When you say 1.5TB of space, how is that arranged? It's easy to get 1.5TB out of a RAID of 3TB disks, but not so easy with a RAID of 240GB SSDs (in RAID10 for instance) - At the moment i have 2 x RAID6 arrays on both data units, one using 2TB disks the other using 3TB disks. I missed out this bit but i'd be after 2 x 1.5TB arrays (probably RAID10) on the data side that gets hammered.
How many drives does the JBOD chassis hold and can it do any sort of RAID? (I know you say JBOD) - 12 bay
Is caching of any sort available? - all of the units have 4Gb cache modules, assuming that's the information you were after there?

Work out where your load is going to be and put your fast storage in that direction.
Well i know which VMs get the most load, and i know that the data is currently hammered 8 hours a day, but i don't know how to improve it.

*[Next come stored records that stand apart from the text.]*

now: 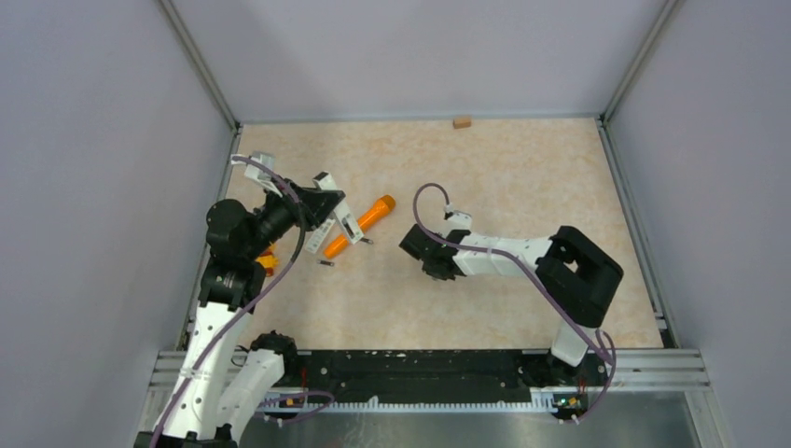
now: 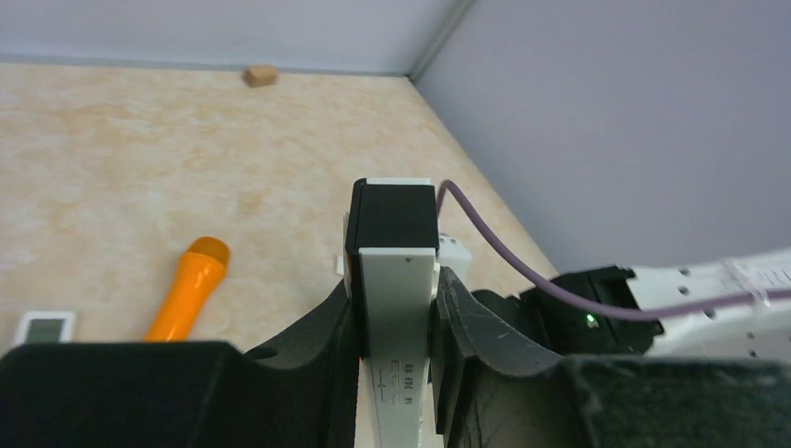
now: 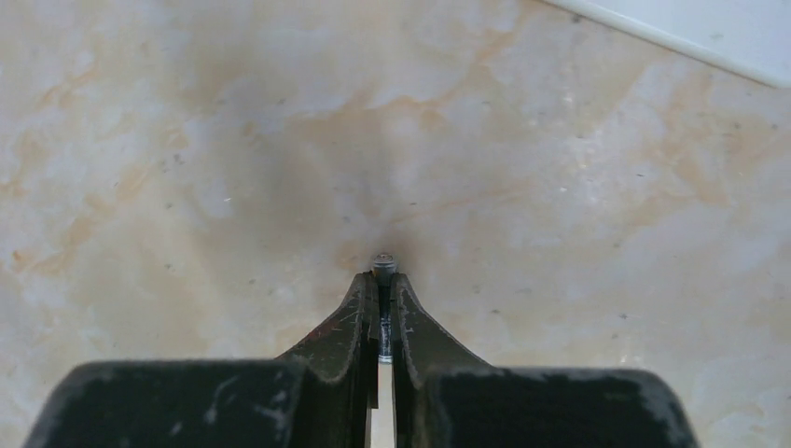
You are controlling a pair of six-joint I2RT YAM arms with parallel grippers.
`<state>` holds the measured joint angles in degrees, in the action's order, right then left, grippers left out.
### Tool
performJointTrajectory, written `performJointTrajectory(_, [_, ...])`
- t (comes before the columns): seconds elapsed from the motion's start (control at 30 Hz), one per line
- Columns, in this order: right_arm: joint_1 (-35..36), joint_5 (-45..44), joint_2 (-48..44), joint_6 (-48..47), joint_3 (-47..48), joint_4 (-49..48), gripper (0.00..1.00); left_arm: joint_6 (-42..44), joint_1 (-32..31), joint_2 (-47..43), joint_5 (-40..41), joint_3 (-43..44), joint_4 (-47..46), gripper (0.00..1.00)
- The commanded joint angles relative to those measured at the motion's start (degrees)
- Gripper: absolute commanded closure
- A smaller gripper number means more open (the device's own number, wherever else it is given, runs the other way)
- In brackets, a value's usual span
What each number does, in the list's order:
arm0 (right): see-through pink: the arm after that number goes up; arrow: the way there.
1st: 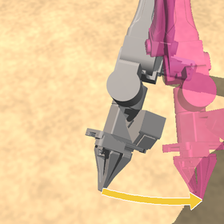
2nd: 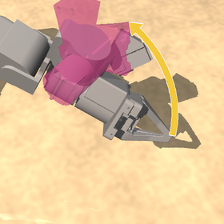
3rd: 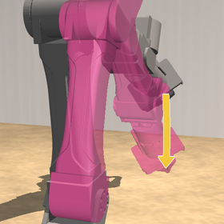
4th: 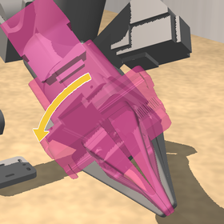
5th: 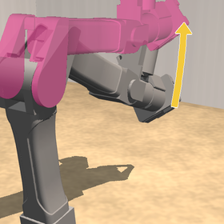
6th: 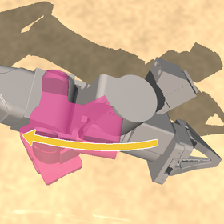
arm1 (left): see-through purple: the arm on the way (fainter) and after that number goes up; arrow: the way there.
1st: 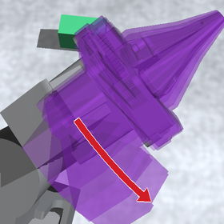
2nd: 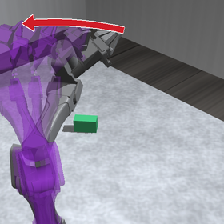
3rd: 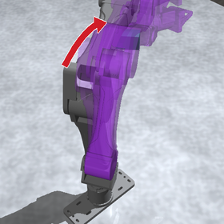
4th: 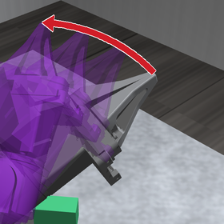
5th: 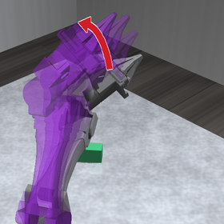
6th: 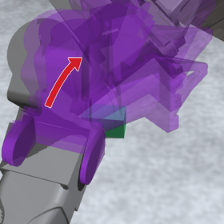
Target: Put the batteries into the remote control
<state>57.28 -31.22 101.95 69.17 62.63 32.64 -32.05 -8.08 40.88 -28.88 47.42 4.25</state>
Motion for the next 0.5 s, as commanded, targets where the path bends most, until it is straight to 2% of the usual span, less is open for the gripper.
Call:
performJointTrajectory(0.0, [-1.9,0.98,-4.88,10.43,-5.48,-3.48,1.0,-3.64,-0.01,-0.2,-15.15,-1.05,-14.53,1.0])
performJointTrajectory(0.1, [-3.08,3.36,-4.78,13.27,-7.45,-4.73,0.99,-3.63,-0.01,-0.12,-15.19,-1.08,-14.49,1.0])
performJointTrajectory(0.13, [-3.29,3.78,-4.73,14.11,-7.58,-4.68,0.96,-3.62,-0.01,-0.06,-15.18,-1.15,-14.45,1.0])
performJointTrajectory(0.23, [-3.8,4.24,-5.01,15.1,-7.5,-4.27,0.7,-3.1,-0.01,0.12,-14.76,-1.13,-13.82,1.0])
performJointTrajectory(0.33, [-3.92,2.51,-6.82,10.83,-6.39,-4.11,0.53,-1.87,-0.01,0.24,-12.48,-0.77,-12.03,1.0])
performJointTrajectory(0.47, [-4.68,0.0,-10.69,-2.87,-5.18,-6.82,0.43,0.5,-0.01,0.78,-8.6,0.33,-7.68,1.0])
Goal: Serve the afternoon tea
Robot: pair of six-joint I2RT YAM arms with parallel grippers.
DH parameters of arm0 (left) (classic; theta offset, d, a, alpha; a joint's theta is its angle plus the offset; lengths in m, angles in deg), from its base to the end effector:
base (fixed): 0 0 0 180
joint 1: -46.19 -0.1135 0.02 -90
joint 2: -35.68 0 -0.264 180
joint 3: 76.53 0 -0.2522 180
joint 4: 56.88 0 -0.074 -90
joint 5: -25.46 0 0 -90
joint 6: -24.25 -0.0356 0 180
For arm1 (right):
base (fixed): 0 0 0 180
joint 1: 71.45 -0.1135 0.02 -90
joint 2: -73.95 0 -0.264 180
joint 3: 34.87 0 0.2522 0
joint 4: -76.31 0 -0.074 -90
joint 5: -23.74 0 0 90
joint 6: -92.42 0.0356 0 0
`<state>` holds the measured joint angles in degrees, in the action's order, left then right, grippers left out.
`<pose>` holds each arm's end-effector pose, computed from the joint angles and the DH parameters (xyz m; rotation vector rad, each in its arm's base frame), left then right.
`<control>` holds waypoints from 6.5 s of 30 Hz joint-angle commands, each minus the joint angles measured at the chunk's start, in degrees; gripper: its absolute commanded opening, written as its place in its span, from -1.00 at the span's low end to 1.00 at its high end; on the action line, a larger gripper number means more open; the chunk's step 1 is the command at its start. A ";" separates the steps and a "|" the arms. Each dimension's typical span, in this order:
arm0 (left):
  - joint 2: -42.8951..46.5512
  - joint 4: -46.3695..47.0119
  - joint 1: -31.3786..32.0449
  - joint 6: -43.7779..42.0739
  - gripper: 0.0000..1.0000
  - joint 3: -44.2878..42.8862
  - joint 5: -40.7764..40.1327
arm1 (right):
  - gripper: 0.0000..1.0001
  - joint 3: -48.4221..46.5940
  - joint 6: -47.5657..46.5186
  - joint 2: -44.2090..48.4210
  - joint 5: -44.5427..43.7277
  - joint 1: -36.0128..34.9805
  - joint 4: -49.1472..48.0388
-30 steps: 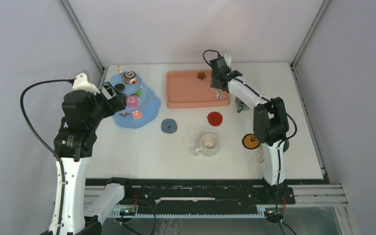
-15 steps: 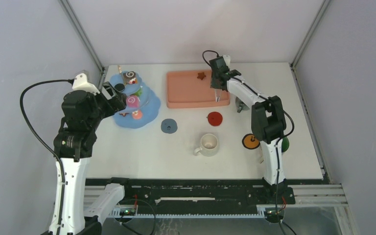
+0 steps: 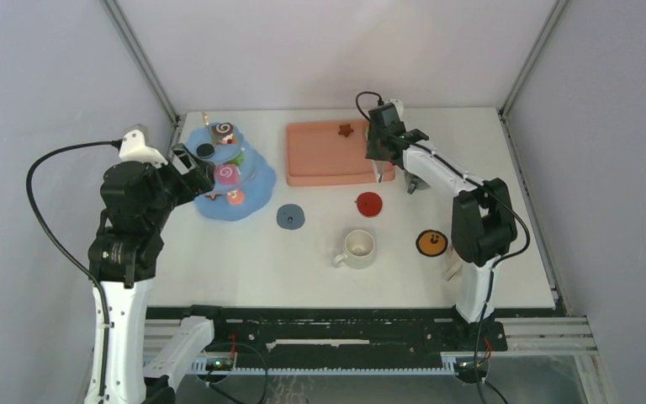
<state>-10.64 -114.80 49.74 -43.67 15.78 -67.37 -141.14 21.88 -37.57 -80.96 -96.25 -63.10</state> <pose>0.1318 -0.0064 0.4399 -0.3346 1.8374 -0.2640 0.4064 0.1778 0.2582 0.0133 2.3390 0.0778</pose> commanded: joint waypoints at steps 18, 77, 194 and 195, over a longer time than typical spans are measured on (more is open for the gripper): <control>4.18 0.23 -0.59 -0.55 0.72 1.16 -1.11 | -0.36 7.04 -1.77 12.95 2.65 -16.50 -4.07; 4.92 0.04 -0.61 -0.75 0.72 1.86 -1.04 | -0.01 -18.40 -5.66 -10.87 6.13 -31.27 2.89; -26.21 27.02 51.12 -10.67 0.98 23.57 -0.26 | 0.73 36.18 6.88 49.85 6.60 12.26 7.24; -27.43 27.36 51.12 -10.66 0.96 23.31 -0.21 | 0.73 36.66 6.82 50.55 6.69 12.62 7.40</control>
<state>-34.43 -94.37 100.75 -52.85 38.97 -66.05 -105.49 28.44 9.99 -74.71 -84.51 -56.07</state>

This is trying to optimise an already in use system basically.

For example i currently have my SQL server holding all the SQL databases on the SSDs, while the OS for the SQL server is on one of the other arrays, but while this is nicely offloads the SQL load away from the OS datastores I'm still seeing I/O issues on those stores....mainly due to having so many VMs on SATA disks. Currently the SAS drives aren't in use, they're what we're going to be buying to help things.

I guess it was a bit hopeful for someone to pop in here and say "try arranging it like this" when there's so many variables to contend with :( keep asking me for more info though as like i say, I'm only after a rough guide as something to work with.....there's just too many variables to remember everything i'd need to put down in one post :)
 
http://www.wmarow.com/storage/strcalc.html

Do you have access to VMWare Capacity Planner (through a reseller or similar)? That should give you a good idea of what your I/O load is like and you can make a judgement from there.

I'd be nervous putting production VMWare load on any of those SATA disks, especially the 3TB drives. I have several arrays of 3TB disks between 12 and 24 disks in size (none RAID5 or 6) and all of them are what I would consider "slow", even when performing operations they are good at. Got to be the replica target and use the smaller drives for the user data (lots of sequential reads/writes)

8 spindles of SAS isn't a great deal either, nor is it a lot of capacity. SSD is going to be where your SQL will need to live but do you have enough capacity there?
 
http://www.wmarow.com/storage/strcalc.html

Do you have access to VMWare Capacity Planner (through a reseller or similar)? That should give you a good idea of what your I/O load is like and you can make a judgement from there.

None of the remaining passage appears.